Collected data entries
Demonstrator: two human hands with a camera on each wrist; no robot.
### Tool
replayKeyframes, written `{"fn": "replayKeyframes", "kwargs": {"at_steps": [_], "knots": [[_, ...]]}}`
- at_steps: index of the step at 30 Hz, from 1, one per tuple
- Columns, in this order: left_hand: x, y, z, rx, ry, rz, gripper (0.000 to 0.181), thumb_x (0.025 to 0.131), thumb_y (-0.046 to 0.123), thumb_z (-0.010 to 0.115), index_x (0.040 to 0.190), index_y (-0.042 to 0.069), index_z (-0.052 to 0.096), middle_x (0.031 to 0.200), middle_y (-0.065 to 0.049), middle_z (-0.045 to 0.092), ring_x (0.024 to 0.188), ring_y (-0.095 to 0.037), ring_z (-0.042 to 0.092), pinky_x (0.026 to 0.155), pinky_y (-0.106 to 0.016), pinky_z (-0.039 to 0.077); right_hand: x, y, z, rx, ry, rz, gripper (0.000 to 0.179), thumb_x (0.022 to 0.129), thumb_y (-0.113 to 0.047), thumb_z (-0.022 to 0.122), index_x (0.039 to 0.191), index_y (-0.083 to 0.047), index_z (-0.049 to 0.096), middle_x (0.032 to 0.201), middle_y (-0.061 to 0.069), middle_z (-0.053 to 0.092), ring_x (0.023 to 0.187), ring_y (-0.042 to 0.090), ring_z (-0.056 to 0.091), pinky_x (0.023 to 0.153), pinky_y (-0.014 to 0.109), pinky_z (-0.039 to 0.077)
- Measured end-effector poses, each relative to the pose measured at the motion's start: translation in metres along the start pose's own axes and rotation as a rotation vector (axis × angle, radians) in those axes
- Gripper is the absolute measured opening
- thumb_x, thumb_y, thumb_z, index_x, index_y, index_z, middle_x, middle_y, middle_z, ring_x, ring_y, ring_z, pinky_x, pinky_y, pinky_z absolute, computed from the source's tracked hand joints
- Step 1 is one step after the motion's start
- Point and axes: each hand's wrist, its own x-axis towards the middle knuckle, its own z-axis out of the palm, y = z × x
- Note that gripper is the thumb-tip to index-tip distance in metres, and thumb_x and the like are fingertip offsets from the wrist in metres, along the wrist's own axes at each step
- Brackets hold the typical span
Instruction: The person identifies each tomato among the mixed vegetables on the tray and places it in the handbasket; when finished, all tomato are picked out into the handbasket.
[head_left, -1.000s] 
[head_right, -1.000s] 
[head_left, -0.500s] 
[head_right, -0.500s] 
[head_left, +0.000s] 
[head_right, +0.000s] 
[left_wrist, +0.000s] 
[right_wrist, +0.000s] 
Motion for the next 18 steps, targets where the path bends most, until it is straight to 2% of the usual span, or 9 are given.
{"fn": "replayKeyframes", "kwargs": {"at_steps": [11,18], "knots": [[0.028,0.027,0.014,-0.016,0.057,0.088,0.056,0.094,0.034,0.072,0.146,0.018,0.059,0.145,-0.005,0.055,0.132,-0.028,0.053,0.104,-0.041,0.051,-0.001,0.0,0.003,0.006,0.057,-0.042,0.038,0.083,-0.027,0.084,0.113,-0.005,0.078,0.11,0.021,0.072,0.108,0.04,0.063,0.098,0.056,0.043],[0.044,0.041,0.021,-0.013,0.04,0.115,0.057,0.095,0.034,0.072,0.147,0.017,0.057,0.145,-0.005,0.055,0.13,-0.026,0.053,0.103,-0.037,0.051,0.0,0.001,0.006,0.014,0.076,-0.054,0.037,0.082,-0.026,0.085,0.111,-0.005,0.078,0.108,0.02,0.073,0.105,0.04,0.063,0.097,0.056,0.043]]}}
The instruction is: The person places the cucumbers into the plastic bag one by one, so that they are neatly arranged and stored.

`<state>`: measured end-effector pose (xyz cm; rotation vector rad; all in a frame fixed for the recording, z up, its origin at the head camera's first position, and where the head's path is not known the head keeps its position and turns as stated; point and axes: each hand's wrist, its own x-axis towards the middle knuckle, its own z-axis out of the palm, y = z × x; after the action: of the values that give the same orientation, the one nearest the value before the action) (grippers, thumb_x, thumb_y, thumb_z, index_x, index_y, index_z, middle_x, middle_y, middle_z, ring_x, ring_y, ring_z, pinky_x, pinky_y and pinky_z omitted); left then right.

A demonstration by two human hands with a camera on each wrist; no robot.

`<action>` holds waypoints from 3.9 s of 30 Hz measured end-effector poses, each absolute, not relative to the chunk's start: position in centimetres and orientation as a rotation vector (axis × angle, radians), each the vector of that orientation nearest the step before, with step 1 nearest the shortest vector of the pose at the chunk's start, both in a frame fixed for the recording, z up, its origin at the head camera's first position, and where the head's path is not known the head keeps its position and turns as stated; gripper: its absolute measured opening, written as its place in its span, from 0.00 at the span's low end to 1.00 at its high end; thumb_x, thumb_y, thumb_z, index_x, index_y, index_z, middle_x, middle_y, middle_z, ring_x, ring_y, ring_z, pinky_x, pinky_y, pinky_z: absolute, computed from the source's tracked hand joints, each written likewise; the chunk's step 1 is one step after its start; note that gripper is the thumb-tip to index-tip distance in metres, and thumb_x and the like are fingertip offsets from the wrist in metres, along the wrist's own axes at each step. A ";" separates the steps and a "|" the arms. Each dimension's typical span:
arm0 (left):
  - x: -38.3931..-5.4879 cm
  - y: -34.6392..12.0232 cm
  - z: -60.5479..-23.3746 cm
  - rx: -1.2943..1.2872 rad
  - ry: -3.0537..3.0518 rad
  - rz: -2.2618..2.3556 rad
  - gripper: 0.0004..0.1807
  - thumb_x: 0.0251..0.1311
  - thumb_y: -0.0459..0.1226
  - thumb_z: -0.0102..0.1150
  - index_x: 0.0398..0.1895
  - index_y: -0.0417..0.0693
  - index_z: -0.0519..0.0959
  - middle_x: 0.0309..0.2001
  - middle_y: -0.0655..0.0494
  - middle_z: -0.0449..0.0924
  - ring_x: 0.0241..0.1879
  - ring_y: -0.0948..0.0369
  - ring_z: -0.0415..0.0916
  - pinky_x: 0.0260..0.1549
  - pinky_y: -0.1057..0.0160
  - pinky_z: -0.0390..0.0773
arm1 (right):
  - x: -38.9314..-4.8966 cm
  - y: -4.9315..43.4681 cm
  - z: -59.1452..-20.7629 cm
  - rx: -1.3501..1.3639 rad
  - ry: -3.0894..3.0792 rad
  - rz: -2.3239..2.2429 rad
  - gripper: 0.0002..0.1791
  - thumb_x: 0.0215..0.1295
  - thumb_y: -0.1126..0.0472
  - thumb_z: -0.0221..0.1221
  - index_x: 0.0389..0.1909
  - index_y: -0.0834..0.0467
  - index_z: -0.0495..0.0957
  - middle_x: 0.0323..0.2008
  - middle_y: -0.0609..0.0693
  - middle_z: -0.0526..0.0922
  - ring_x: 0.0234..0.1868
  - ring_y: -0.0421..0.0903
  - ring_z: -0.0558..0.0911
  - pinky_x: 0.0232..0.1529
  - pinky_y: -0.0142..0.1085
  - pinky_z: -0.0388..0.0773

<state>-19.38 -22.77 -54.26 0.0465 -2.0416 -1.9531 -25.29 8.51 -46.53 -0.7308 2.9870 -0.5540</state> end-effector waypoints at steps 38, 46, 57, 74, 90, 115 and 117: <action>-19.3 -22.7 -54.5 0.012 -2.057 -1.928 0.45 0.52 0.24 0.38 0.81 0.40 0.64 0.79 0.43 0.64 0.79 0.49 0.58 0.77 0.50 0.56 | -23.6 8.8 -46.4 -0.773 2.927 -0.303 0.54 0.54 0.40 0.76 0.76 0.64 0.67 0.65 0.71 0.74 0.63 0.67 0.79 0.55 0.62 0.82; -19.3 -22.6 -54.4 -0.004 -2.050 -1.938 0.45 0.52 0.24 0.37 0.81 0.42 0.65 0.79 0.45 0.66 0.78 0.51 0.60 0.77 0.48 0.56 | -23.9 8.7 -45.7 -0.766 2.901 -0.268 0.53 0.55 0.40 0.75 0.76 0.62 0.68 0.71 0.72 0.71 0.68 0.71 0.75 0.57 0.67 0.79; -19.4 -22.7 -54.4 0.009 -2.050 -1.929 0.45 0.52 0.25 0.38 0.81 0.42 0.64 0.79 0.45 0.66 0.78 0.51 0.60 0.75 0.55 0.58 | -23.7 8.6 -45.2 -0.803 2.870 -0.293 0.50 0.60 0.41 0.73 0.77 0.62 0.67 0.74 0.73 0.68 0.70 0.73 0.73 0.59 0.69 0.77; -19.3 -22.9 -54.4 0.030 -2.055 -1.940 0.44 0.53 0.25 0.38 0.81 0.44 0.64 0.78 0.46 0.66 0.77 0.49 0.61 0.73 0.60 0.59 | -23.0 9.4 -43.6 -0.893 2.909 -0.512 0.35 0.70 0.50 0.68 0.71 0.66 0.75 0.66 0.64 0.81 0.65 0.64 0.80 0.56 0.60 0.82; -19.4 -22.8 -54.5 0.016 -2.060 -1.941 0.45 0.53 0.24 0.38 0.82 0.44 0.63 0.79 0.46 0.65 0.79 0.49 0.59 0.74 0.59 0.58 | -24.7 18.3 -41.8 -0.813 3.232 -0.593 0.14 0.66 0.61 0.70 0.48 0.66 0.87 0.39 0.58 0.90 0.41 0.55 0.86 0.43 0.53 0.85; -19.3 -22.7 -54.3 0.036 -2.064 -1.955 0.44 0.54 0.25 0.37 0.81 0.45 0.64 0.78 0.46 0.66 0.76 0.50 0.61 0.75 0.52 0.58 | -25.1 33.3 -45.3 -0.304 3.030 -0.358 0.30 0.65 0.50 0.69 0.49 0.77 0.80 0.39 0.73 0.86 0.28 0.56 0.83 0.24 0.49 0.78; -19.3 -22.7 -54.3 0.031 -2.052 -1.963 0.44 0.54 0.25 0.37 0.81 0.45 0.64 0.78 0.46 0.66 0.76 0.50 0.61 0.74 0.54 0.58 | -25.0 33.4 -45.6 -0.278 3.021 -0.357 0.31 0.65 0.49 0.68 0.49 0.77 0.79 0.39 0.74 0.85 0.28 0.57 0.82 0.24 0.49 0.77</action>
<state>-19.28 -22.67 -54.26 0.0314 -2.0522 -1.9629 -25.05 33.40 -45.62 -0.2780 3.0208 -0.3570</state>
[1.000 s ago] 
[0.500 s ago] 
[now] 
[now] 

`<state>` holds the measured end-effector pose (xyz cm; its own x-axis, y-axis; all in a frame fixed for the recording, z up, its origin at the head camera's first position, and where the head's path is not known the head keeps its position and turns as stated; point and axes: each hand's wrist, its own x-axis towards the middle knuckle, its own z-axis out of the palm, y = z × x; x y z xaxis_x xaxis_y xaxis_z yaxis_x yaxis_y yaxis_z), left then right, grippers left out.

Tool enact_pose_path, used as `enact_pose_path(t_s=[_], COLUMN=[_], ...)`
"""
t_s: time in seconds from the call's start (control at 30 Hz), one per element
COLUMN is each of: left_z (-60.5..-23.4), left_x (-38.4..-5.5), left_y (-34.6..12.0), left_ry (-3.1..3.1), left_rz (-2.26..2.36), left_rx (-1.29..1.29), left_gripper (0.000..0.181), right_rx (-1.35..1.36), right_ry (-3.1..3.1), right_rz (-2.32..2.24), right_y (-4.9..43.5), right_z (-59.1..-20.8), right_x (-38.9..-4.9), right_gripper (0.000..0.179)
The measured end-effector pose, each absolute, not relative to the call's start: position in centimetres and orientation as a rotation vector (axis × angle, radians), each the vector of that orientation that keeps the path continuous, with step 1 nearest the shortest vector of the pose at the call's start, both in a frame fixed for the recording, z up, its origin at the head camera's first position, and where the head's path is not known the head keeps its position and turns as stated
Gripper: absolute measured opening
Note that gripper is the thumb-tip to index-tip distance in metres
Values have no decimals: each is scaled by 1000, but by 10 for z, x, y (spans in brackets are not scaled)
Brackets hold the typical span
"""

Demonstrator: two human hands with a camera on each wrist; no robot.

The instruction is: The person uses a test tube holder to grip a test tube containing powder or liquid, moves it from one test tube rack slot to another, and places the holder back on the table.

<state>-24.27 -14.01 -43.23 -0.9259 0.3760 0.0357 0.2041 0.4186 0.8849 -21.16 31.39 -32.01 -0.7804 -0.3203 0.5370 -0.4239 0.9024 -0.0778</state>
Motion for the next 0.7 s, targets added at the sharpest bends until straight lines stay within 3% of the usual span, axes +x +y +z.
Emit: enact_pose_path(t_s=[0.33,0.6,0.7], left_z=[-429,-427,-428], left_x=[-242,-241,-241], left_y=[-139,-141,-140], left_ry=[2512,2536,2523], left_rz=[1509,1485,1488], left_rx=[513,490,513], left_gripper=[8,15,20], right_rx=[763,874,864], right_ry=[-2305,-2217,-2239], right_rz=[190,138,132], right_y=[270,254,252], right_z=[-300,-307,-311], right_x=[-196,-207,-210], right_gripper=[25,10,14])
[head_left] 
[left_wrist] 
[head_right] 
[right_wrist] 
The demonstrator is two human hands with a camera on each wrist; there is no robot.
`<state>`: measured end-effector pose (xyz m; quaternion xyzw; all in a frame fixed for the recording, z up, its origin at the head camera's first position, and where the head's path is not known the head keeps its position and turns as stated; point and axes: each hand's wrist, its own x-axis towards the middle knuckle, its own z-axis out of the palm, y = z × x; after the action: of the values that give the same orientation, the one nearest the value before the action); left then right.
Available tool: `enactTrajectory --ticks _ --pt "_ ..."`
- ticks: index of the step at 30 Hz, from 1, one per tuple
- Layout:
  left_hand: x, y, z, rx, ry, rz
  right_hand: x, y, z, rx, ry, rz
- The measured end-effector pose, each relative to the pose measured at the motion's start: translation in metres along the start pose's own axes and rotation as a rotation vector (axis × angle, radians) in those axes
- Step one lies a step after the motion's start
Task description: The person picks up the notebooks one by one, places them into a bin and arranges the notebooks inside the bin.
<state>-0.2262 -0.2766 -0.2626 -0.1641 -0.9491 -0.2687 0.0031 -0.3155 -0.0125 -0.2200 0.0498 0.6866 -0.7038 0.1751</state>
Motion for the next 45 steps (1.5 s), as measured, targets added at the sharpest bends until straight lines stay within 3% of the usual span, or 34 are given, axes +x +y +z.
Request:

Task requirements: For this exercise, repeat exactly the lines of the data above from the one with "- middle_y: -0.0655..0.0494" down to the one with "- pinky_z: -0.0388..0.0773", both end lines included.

Solved exercise:
  - middle_y: -0.0655..0.0494
  - middle_z: -0.0449..0.0924
  - ring_x: 0.0241..0.1879
  - ring_y: -0.0948..0.0369
  - ring_z: -0.0415..0.0916
  - pinky_x: 0.0260..0.1549
  - pinky_y: -0.1057..0.0160
  - pinky_z: -0.0390..0.0773
arm1 (right):
  - x: -38.9314..-4.8966 cm
  - y: -4.9315..43.4681 cm
  - z: -59.1452..-20.7629 cm
  - rx: -1.3501..1.3639 rad
  - ry: -3.0894..3.0792 rad
  - rz: -2.3239..2.2429 rad
  - gripper: 0.0002..0.1791
  - thumb_x: 0.0215..0.1295
  - thumb_y: -0.1126..0.0472
  - thumb_z: -0.0221..0.1221
  - index_x: 0.0389..0.1909
  - index_y: -0.0834..0.0467
  - index_z: -0.0495..0.0957
  - middle_x: 0.0323..0.2008
  - middle_y: -0.0609..0.0693
  - middle_z: -0.0526..0.0922
  - ring_x: 0.0234..0.1868
  - ring_y: -0.0421..0.0903
  - ring_z: -0.0558..0.0911
  - pinky_x: 0.0232..0.1529
  - pinky_y: -0.0142..0.1085
  - pinky_z: -0.0388..0.0773

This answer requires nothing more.